Chapter 5: The Triadic Myth

This lecture moves beyond the descriptive and critical approach of previous chapters to offer a triadic alternative, expressed by an exploration of both Christian and Hindu thought. At first impression, Christianity is dualistic and Indian thought monistic. However, he points to a lesser known “presence of the triadic mythos as the ultimate level in most human conceptions of reality.” He uses the Hindu term advaita to illustrate a nondualism that is also not monism. It points to relations, not opposites. Thus there is an “advaita spiritual experience: the awareness of relationship.” Also, Trinity is not a Christian monopoly, although the rationalism of monotheistic monarchy has obscured this principle of relations in Christian thought: “The Trinity is pure relationship.” He gives examples of the triadic mythos: Chaldean oracles, Egyptian thought, the Vedic tradition, the Upanishads, Buddhism, Parmenides, Valentinus, and Lao Tzu up to modern thinkers such as Carl Jung and Buckminster Fuller. “The radical Trinity I am advocating will not blur the distinction between Creator and creature—to use these names—but would, as it were, extend the privilege of the divine Trinity to the whole of reality.”

Chapter 6: The Theanthropocosmic Invariant

This lecture distinguishes between “invariant” needs of all humans (birth, food, shelter, meaning) and cultural variance, which is a fragmentation in different beliefs or professions. He argues that one other invariant to human nature is the “theanthropocosmic”—an innate sense of the relations of the divine, man, and the cosmos. He looks at perceptions of these three realities. This sense is also a cultural universal, since it appears in all cultures. “This awareness of this triad belongs to our very nature, though the names and conceptions of the three differ widely.” He shows how this “Triple Interindependence” appears in Christian, Buddhist, and Hindu thought, and is relational rather than monistic or dualistic. “This is the very Rhythm of Being, as we are trying to describe all along.”

Chapter 7: The Divine Dimension

He recognizes that by making “theos” one of three dimensions, it seems to limit the divine. The triadic principle, however, is seeking to avoid separating the divine from man and the cosmos. He elaborates on the term “dimension.” “I have been trying to rescue the Divine from being considered a separate entity, a supreme and absolutized Being floating somewhere above and beyond the rest of reality.” The divine dimension may be approached in several ways: in silence; by the activity of the body, mind, or will; and by expressions that include speech, worship, prayer, and action. He compares this personal encounter with the divine in Christian experience and the Ishta-devata and Bhakti spirituality of Hinduism. “In describing some ways to approach the divine dimension of reality, I offer a triadic division so as to keep a Trinitarian and traditional pattern.” He also espouses contemplation, a common aspect of religious traditions.

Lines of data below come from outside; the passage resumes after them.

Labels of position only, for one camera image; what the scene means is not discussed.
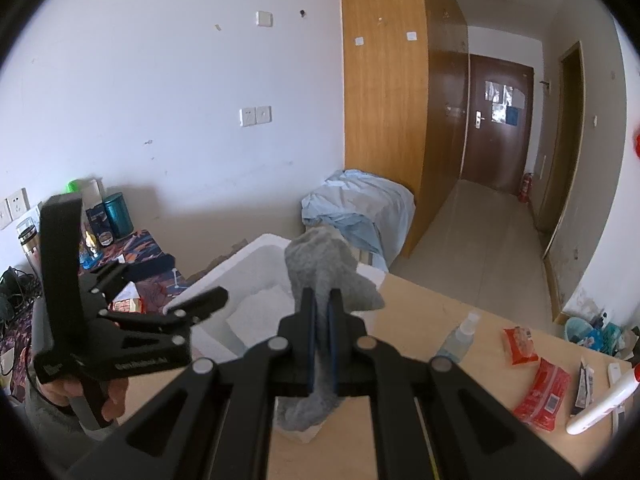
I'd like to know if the white foam sheet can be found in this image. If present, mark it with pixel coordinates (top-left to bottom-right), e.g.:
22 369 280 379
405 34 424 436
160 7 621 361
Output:
227 285 295 348

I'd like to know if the grey sock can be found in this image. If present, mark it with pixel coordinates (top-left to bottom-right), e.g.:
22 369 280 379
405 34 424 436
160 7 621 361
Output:
276 226 385 432

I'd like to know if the person left hand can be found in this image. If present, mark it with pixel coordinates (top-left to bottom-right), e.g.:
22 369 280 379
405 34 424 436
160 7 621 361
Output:
49 376 130 424

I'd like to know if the red snack packet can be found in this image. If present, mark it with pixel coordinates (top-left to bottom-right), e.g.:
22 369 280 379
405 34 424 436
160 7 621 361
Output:
111 298 145 314

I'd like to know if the patterned side table cloth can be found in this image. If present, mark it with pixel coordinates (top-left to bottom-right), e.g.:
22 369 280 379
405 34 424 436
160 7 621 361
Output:
1 230 188 403

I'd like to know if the white foam box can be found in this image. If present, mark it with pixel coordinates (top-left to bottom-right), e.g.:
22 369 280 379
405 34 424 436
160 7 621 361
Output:
163 234 385 443

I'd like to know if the blue spray bottle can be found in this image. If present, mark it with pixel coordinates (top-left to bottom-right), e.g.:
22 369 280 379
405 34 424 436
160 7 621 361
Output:
436 311 480 364

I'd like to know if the large red wipes pack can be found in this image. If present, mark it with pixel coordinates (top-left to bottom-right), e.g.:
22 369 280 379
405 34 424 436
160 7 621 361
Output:
513 359 570 432

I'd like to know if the small red packet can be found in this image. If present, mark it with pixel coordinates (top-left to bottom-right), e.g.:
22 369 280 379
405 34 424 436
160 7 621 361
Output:
502 326 539 366

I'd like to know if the green cap spray bottle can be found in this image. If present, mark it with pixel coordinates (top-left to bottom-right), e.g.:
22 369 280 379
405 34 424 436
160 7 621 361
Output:
65 179 103 209

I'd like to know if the white pump lotion bottle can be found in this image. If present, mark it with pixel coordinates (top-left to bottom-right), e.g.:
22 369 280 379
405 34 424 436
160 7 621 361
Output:
565 363 639 436

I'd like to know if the light blue bedding pile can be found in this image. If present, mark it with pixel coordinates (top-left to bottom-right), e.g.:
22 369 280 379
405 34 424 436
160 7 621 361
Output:
300 169 416 271

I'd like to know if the red fire extinguisher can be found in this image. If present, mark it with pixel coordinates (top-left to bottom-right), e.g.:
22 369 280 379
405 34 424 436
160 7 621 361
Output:
518 172 533 204

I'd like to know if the dark brown entrance door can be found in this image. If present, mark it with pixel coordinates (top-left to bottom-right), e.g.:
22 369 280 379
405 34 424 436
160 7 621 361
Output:
462 54 534 195

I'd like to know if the wooden wardrobe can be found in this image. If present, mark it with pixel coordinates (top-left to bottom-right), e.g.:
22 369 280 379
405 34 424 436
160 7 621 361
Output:
342 0 469 257

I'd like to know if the double wall switch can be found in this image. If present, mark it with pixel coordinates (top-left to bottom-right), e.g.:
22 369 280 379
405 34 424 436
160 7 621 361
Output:
239 105 272 128

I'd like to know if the side doorway frame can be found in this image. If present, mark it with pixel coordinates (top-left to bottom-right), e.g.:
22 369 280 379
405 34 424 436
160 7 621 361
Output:
537 42 585 237

Chapter 8: The Emerging Mythos

He identifies past narratives of reality (in religion and philosophy) as “kosmologies” to distinguish them from scientific “cosmology.” Although kosmologies have become obsolete, the scientific cosmology is not an adequate alternative. He critiques efforts by theologians such as Teilhard de Chardin and Thomas Berry for trying to build Christian kosmology on science alone. The source of a new and adequate kosmology that is comprehensive, yet coincides with science, will be increased cultural interaction: “Interculturality tries to address this great challenge, and this is one area where religious consciousness seems, for once, to be ahead of modern science, although science is still considered by many to be superior to religion and more universal.” The new mythos will take time to “emerge,” but is necessary: “Even if the time is not ripe for a new myth, we have lost our innocence with the old ones, and we no longer believe in them.” The “cosmotheandric insight” (equal to the “theanthropocosmic Invariant”), he concludes, “may have sufficient traditional elements, and just enough revolutionary character, to served as that catalyst for hope.”


He omits the original lecture nine because, regarding the future, “all ultimate questions cannot have final answers.” He tends to find “hope” in the invisible present and each momentary experience of the divine.